Thursday, March 16, 2017

'We stand united:' U.S. women's hockey team won't play championship over fair pay

Rss@dailykos.com (laura Clawson) · Wednesday, March 15, 2017, 6:24 pm

The U.S. Women’s National Hockey Team will not play in the International Ice Hockey Federation World Championship this month, Travis Waldron reports. The U.S. team has won six of the last eight championships and the U.S. is hosting the event this year, but fair pay and support concerns are leading the players to take a stand, even though “We want to play.”

“We are asking for a living wage and for USA Hockey to fully support its programs for women and girls and stop treating us like an afterthought,” captain Meghan Duggan said Thursday. “We have represented our country with dignity and deserve to be treated with fairness and respect.”

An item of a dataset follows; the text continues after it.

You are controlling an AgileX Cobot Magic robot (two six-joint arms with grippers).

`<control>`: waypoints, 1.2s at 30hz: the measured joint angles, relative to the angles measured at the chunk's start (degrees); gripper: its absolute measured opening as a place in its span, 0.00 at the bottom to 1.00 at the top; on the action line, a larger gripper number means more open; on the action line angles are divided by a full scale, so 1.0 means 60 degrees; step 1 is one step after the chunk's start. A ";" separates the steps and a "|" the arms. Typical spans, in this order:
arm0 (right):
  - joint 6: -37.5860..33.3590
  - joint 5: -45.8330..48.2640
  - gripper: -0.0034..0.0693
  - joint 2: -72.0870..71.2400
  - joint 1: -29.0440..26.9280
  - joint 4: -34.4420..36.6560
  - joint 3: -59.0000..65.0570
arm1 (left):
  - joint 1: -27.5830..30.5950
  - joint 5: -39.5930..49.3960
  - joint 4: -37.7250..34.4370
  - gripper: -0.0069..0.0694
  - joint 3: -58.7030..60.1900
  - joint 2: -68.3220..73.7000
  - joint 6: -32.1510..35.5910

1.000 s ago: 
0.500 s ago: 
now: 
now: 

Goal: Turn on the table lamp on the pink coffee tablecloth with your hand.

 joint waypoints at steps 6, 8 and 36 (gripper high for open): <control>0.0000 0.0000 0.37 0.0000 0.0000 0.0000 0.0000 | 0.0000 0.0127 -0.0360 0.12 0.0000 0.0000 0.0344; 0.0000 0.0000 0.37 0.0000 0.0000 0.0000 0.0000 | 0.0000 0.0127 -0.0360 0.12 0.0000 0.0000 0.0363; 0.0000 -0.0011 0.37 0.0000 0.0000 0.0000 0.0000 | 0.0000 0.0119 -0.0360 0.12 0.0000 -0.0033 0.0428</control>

“It’s unfortunate we had to get to this point,” Duggan told The Huffington Post. “But we stand united -- our entire player pool, our entire national team.” [...]

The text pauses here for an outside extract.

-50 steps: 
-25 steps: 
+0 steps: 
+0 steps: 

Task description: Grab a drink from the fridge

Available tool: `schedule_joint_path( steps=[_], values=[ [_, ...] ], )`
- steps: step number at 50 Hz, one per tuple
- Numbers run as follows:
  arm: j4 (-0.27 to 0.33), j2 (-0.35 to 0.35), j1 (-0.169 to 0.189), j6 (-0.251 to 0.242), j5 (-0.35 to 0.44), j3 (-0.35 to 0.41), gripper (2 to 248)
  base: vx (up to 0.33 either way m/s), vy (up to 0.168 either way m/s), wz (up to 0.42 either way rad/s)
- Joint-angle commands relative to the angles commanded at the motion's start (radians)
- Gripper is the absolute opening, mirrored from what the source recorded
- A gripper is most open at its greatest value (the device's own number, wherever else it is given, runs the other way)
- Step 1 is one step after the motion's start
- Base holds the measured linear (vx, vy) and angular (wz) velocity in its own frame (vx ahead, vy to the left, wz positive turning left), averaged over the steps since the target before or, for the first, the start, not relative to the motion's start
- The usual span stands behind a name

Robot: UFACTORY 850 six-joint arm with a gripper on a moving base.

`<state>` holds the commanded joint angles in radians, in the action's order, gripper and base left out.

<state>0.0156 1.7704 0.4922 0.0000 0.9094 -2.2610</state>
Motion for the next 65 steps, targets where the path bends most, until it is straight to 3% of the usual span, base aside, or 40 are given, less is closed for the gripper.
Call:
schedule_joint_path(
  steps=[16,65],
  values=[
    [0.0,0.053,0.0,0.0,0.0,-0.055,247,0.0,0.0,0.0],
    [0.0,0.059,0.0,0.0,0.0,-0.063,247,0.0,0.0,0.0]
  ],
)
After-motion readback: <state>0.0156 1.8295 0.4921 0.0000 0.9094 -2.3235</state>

The majority of the players’ current pay, they said, comes from the U.S. Olympic Committee, with USA Hockey providing a small, $1,000-per-month stipend over a six-month Olympic training period. Outside those months, the lawyers representing the players said in the release, “USA Hockey pays virtually nothing.”

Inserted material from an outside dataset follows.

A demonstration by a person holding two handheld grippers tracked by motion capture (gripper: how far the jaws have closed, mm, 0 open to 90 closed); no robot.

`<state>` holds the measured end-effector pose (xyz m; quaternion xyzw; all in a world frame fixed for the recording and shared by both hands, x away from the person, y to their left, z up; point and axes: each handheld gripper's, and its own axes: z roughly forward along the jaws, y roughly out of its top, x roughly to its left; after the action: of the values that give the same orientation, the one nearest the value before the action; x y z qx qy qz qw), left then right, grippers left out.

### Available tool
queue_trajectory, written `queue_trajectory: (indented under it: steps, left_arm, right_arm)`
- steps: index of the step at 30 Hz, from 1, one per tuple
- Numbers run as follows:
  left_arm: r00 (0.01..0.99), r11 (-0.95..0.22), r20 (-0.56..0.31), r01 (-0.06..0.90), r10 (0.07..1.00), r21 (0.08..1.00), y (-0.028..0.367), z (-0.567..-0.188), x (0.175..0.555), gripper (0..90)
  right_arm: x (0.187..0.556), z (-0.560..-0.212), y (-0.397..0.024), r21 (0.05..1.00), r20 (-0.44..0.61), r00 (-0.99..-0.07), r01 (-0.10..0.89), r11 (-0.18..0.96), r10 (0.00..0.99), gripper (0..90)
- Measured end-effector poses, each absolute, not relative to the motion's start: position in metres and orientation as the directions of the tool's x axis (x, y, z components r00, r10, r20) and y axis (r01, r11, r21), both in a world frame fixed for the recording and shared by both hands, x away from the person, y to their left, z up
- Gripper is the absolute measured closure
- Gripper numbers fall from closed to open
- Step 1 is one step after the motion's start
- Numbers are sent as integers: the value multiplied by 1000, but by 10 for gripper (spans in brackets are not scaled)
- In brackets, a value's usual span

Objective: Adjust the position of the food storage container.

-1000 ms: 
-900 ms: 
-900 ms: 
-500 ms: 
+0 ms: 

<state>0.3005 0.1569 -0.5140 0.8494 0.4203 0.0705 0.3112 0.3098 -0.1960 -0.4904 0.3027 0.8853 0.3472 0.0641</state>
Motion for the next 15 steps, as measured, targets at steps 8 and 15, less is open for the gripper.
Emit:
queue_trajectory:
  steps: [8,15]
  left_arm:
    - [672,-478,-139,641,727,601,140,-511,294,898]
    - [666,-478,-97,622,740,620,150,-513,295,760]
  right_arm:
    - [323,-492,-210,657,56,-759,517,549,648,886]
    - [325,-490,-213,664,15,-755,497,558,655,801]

The women also get less equipment and staff, and development programs for girls lag behind those for boys—but their success speaks for itself.

They’re not alone as a successful women’s team fighting for fair and equal treatment. Members of the U.S. women’s soccer team have similarly filed a federal complaint over pay discrimination, and members of the two teams see their efforts as connected. Soccer player Alex Morgan tweeted in support of the hockey players, and Duggan said “It’s bigger than hockey. It’s bigger than any one sport or individual. It’s about equitable support for females in this country.”